REVIEWS: The Translation of the Bones

Book by Francesca Kay

REVIEWS: The translation of the bonesIn certain circles, there’s a gaudy fascination with miracles of the Virgin-Mary-on-a-tortilla variety, which might make you hesitate before picking up Kay’s second novel; it begins with a bleeding statue of Christ. But it’s not that kind of story. The incident is mostly forgotten (the question of the miracle’s validity is barely explored), but it sets off a chain of events that ends in a mother’s nightmare.

A church in south London connects the novel’s characters to each other. Simple-minded Mary-Margaret dutifully dusts the church every week. As she gives the statue an extra going-over for Easter, she tumbles from a ladder and believes she has seen His painted blood liquefy. Stella takes care of the church’s flowers, and is the elegant wife of an MP, yearning for her youngest son, away at boarding school. Father Diamond, who is struggling with an eroded faith, tries to contain the fuss over the miracle with the fervour of a man about to be busted by his boss. Fidelma, Mary-Margaret’s mother, doesn’t leave their apartment. She lives in the memory of a brief affair in her native Ireland, and does not see the trouble her daughter is in. The dark climax of the novel comes as Mary-Margaret realizes her mother isn’t technically a widow, and is compelled to wash the sin from their lives with a sacrifice.

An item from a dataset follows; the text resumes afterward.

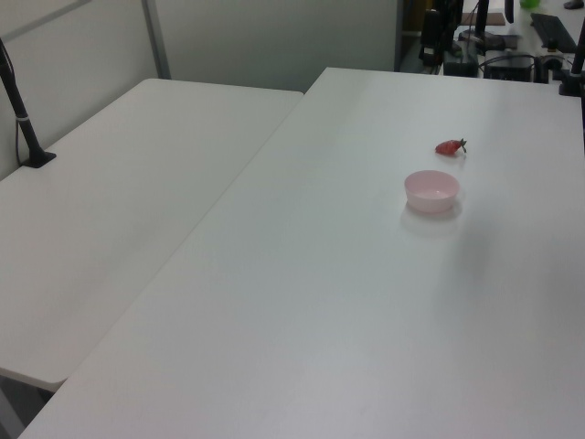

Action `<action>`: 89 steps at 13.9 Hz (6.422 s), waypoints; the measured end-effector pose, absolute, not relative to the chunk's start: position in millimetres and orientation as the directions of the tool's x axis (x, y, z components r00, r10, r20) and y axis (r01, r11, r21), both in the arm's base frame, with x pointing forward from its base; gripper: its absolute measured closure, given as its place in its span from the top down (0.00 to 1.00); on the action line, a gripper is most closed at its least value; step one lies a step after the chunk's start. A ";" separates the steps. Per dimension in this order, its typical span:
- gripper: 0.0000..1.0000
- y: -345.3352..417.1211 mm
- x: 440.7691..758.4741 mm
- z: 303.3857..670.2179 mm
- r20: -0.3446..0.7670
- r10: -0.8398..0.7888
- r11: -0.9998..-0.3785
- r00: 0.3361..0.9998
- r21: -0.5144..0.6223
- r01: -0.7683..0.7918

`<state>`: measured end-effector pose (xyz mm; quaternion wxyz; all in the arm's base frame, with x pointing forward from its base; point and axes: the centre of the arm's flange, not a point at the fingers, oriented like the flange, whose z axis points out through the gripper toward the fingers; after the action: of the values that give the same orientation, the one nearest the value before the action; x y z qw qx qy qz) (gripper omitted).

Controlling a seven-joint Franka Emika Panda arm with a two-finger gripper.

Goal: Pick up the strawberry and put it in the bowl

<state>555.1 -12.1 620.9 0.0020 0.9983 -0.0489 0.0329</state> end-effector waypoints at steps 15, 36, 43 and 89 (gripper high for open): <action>1.00 -13.1 555.3 620.7 0.066 -0.067 -0.998 0.996 0.004 -0.068; 1.00 -231.1 562.6 336.9 0.016 -0.265 -0.954 0.964 0.138 -0.265; 0.92 -233.9 566.9 311.2 0.018 -0.270 -0.953 0.963 0.140 -0.270; 1.00 12.7 530.1 637.3 -0.022 -0.256 -0.961 0.967 0.112 -0.252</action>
<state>530.1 12.7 637.3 0.0544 0.9901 -0.1281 -0.0181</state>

Kay won the Orange Award for New Writers for her first novel, An Equal Stillness. Her writing is so rich, you nearly worry for your waistline. But the richness isn’t vanity, and her characters’ daydreams (while cleaning mussels or watching soldiers buying round-trip train tickets) are particularly lovely. Her description of a child’s rugby match nearly breaks your heart. And just as the bleeding statue is never explained, Kay doesn’t try to offer much that’s new on the rationality of faith, its role in grief, and God’s protection (or lack thereof), although she reminds us that, believers or otherwise, we are all united in our longing for answers.